Sex Differences in Social Behaviour in a Mouse Model of Aromatase Deficiency: An Autism Spectrum Disorder-Like Phenotype

2017-03-23T03:18:06Z (GMT) by Kristina Vacy
Deficits in social interaction, communication and repetitive behaviours are the core markers of the autism spectrum disorders (ASD), which are five times more likely to be diagnosed in boys than girls, reason unknown. Post-mortem studies showed that ASD brains expressed less brain aromatase, and 15% fewer neurons in the amygdala. Functional MRI showed a reduction in amygdala activity during social processing tasks and this same region expressed abundant levels of aromatase, the enzyme that catalyzes the conversion of androgens to oestrogens.
   
   Our lab demonstrated that mouse posterodorsal medial amygdala (PDMeA) contains high levels of aromatase, with males expressing more than females. We hypothesized that male, but not female aromatase knockout (ArKO) mouse, will exhibit behaviours consistent with a mouse model of ASD and that administration of carbetocin (an analogue of oxytocin) will rescue the social interaction deficit in the male ArKO.
   
   Our aim was to analyse the social interaction behavior of the oestrogen-deficient (ArKO) model and test whether carbetocin administration could reverse any social interaction deficit.
 
   The three chamber social interaction task was used to examine social approach in three week-old male and female ArKO and Wildtype mice littermates (WT). The effects of carbetocin treatment (2mg/kg and 20mg/kg i.p.) on social behaviour was investigated in both juvenile and adult male mice using this task. We found that male, but not female ArKO mice spent less time interacting with sex and aged matched unfamiliar mice (a “ stranger”) compared with WT of the same sex (n=6-10/group, p<0.05) during the social approach trial. In a later experiment, we injected six month-old male ArKO and WT intraperitoneally with 2mg/kg or 20mg/kg carbetocin but neither dose increased social approach. We also recorded and analysed the ultrasonic vocalizations (USV) made by male and female ArKO pups and WT littermates at post-natal day 9 during a 5 min separation from the litter.

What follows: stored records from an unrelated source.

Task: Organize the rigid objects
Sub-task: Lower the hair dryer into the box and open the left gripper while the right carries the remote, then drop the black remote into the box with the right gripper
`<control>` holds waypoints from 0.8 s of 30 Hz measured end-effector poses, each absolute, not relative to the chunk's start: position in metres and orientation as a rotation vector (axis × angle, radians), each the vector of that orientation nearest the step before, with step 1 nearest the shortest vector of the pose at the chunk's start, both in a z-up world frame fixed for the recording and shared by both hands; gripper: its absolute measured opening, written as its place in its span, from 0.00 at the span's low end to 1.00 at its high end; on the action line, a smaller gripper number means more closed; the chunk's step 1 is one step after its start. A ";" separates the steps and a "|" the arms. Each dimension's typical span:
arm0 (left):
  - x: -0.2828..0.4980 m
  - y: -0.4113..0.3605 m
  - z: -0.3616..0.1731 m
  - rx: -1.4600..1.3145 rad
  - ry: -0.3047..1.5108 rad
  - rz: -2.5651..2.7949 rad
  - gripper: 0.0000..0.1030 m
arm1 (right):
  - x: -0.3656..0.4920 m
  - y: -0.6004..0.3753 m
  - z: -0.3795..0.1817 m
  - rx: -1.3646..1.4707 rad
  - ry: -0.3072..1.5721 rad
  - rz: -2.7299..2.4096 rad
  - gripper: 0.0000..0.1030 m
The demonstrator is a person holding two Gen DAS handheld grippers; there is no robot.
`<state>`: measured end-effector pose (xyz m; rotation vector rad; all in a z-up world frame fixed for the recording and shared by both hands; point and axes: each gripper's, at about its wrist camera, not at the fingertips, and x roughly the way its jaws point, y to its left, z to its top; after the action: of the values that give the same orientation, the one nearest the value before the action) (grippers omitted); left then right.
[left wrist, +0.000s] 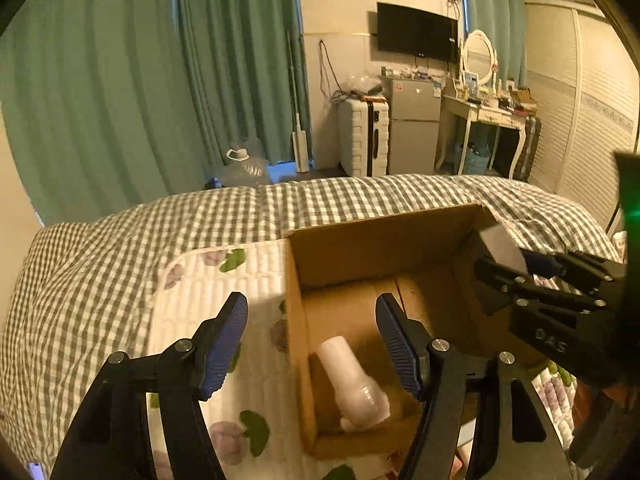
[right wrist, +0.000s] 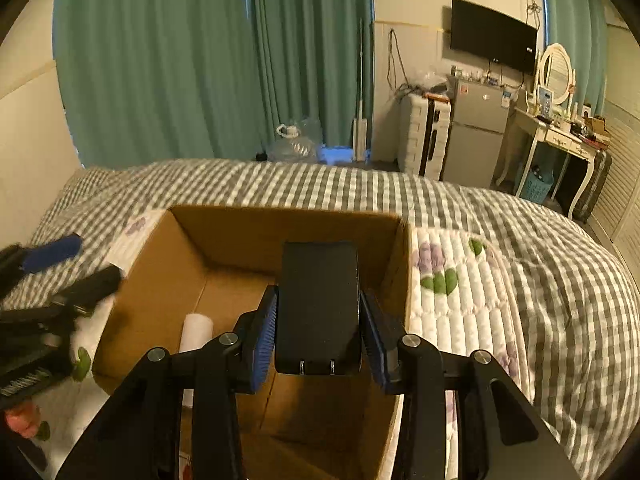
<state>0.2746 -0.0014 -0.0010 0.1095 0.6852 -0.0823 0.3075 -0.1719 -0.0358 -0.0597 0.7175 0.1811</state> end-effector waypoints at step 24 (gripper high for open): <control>0.089 0.050 -0.031 0.004 0.671 0.044 0.94 | 0.105 -0.159 -0.041 -0.060 0.765 0.217 0.83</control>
<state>0.0894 0.0504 -0.0312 0.0037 0.6711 0.0436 0.1055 -0.1589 -0.0411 -0.0602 0.7651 0.2165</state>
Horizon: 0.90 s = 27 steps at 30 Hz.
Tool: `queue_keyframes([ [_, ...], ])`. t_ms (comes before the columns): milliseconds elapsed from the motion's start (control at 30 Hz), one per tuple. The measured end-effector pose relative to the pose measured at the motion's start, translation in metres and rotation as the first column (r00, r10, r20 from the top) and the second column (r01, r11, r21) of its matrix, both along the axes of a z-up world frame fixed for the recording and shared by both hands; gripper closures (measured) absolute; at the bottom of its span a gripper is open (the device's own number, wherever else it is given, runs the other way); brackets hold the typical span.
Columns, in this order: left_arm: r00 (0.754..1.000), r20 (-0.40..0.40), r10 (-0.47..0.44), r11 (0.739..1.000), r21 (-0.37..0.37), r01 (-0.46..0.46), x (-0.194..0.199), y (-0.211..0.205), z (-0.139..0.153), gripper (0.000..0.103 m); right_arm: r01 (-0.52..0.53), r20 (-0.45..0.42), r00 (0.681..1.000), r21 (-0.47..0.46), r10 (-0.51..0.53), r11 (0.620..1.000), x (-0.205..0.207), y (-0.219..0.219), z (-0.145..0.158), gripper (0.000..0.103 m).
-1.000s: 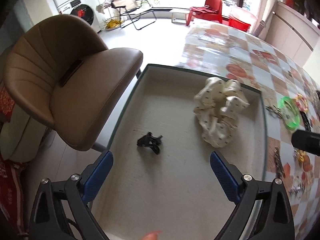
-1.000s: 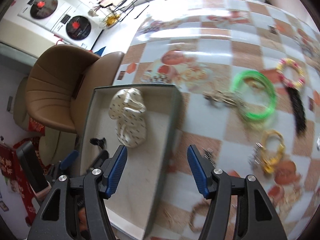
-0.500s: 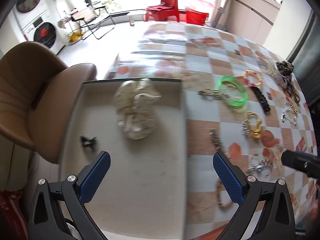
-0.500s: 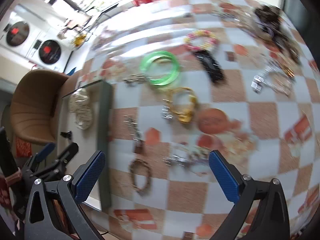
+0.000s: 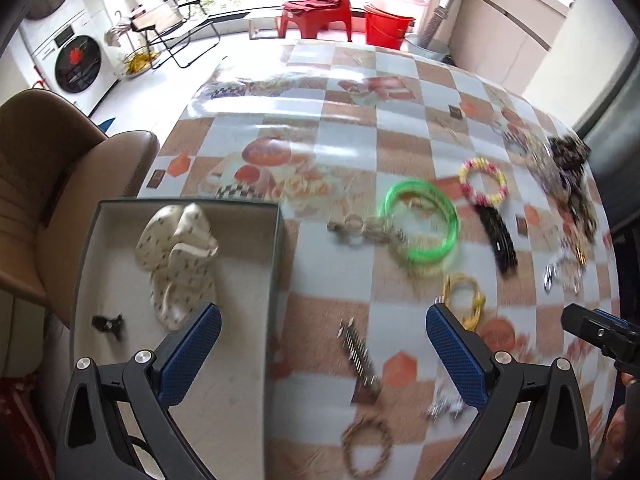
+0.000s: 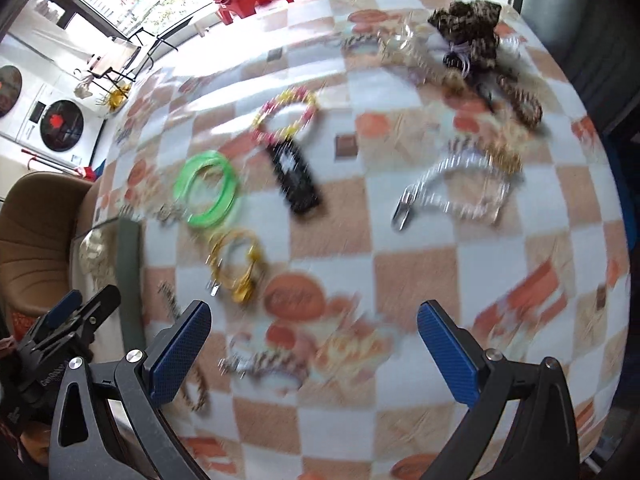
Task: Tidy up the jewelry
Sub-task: 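Withdraw both open tools from the tray back over the jewelry, then grasp the green bangle with the left tool while the right grasps the beaded bracelet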
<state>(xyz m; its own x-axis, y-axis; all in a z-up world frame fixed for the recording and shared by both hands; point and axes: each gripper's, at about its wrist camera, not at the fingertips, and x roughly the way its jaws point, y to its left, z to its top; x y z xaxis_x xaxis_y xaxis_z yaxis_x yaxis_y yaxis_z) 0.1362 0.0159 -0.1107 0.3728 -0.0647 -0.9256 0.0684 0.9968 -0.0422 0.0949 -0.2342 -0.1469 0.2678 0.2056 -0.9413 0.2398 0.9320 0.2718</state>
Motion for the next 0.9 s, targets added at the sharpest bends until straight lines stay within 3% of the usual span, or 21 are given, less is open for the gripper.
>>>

Male but not female ArKO pups made fewer and shorter USV (n=7-15/group, p<0.05).
   
   As seizure disorders are more common in ASD, we tested seizure susceptibility in 40-60 day old male ArKO and WT mice by subcutaneously administering 80mg/kg of the pro-convulsant drug pentylenetetrazol (PTZ). We then recorded time taken to reach the clonic and hind leg extension stages of the resulting seizure and found a trend for the ArKO to reach the hind leg extension stage more quickly compared to WT.
   
   To measure neural activation of the PDMeA during social interaction, we exposed 3 week-old male and female transgenic mice with a Enhanced Fluorescent Green Protein reporter linked to the aromatase to a stranger or a novel object. Their brains were harvested for immunohistochemical analysis two hours after testing, and were co-labeled with c-fos, a marker for neural activation, and GFP. We found greater c-fos immunoreactivity in mice exposed to the stranger compared with object, thus we also exposed 3 week-oldmale ArKO to a stranger. Stereology analysis revealed significantly more c-fos immunoreactivity in the ArKO compared with WT (N=4-5/group, p<0.05).
 
   Our results revealed behavioural sex differences between genotypes, with male (but not female) ArKO mice showing a behavioural phenotype consistent with ASD. These inferred that aromatase may play a role in regulating ASD-like behaviour in a sex specific manner. However the addition of the oxytocin analogue carbetocin did not rescue the social interaction deficit of the male ArKO.